Pfirsichbauern in Velvento sprechen von katastrophalen Wetterschäden. Dies bezieht sich auf den Hagel, der in der Region Kozani fiel. Schlechtes Wetter fegte auch durch Lamia, Grevin und Livadier.

Schlechtes Wetter hat gestern mehrere Regionen Griechenlands heimgesucht und Regenstürme, stürmischen Wind und Hagel mit sich gebracht. In einigen Gebieten des Landes, insbesondere auf dem Peloponnes, werden laut EMY Emergency Bulletin mittags und nachmittags gefährliche Wetterereignisse erwartet.

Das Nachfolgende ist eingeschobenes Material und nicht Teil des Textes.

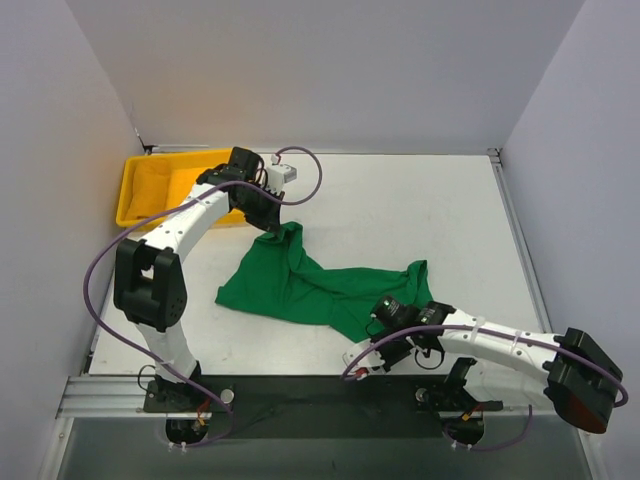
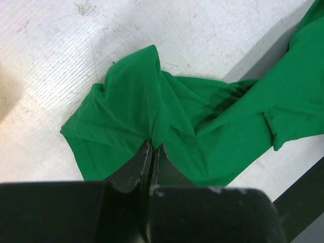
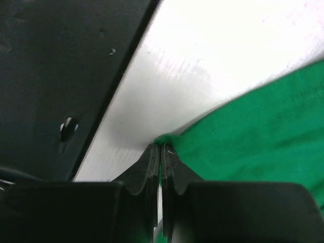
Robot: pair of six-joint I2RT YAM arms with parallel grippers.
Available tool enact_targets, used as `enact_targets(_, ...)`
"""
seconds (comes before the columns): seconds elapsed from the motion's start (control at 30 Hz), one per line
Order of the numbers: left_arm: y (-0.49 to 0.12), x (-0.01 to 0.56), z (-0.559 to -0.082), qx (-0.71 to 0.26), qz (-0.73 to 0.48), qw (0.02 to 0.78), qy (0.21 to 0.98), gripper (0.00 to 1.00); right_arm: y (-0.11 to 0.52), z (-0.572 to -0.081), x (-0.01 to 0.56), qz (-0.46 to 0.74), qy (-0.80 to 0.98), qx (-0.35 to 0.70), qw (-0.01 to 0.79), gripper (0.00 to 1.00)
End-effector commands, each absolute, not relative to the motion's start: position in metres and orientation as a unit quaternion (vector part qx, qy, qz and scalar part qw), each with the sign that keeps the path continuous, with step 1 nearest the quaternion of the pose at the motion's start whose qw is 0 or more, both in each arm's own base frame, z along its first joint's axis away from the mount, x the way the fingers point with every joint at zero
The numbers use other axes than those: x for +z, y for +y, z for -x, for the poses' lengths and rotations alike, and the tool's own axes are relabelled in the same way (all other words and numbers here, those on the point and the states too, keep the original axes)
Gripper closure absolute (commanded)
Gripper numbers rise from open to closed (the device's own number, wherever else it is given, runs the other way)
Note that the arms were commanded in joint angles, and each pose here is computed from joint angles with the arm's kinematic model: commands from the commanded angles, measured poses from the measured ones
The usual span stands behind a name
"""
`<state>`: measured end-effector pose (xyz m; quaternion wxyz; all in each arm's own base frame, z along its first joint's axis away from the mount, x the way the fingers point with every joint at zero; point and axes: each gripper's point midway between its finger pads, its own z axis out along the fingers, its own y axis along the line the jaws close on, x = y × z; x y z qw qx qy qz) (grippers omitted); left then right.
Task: Roll the t-shirts
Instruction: Flatten out the T-shirt at the center of the board.
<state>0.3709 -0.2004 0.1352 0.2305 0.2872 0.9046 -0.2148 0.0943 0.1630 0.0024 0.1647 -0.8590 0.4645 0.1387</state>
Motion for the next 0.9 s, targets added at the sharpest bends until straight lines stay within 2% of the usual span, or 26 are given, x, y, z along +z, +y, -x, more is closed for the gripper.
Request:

Pfirsichzüchter in Velvento sagen, dass „der Hagel irreparable Schäden an der Ernte verursacht hat“. „Der Hagel von gestern hat zwar nur zehn Minuten gedauert, aber er war so stark und heftig, dass er nicht nur 20 % der bereits von den Frösten im März und April betroffenen Produktion zerstörte, sondern auch die Bäume erheblich beschädigte“, sagte der Präsident der ΑΣΕΠΟΠ Velventu Nikos Kutliampas äußert sich besorgt, dass „viele Züchter ihre Bäume möglicherweise nicht retten können und ich befürchte, dass ganze Hektar verloren gehen.“

Während der Wetterkatastrophe erhielt die Feuerwehr Grevin 47 Anfragen zum Einbau von Wasserpumpen wegen Überschwemmung. In Lamia wurde ein starkes Gewitter beobachtet. Insbesondere in der Gegend von Amphithea kam es zu Stromausfällen.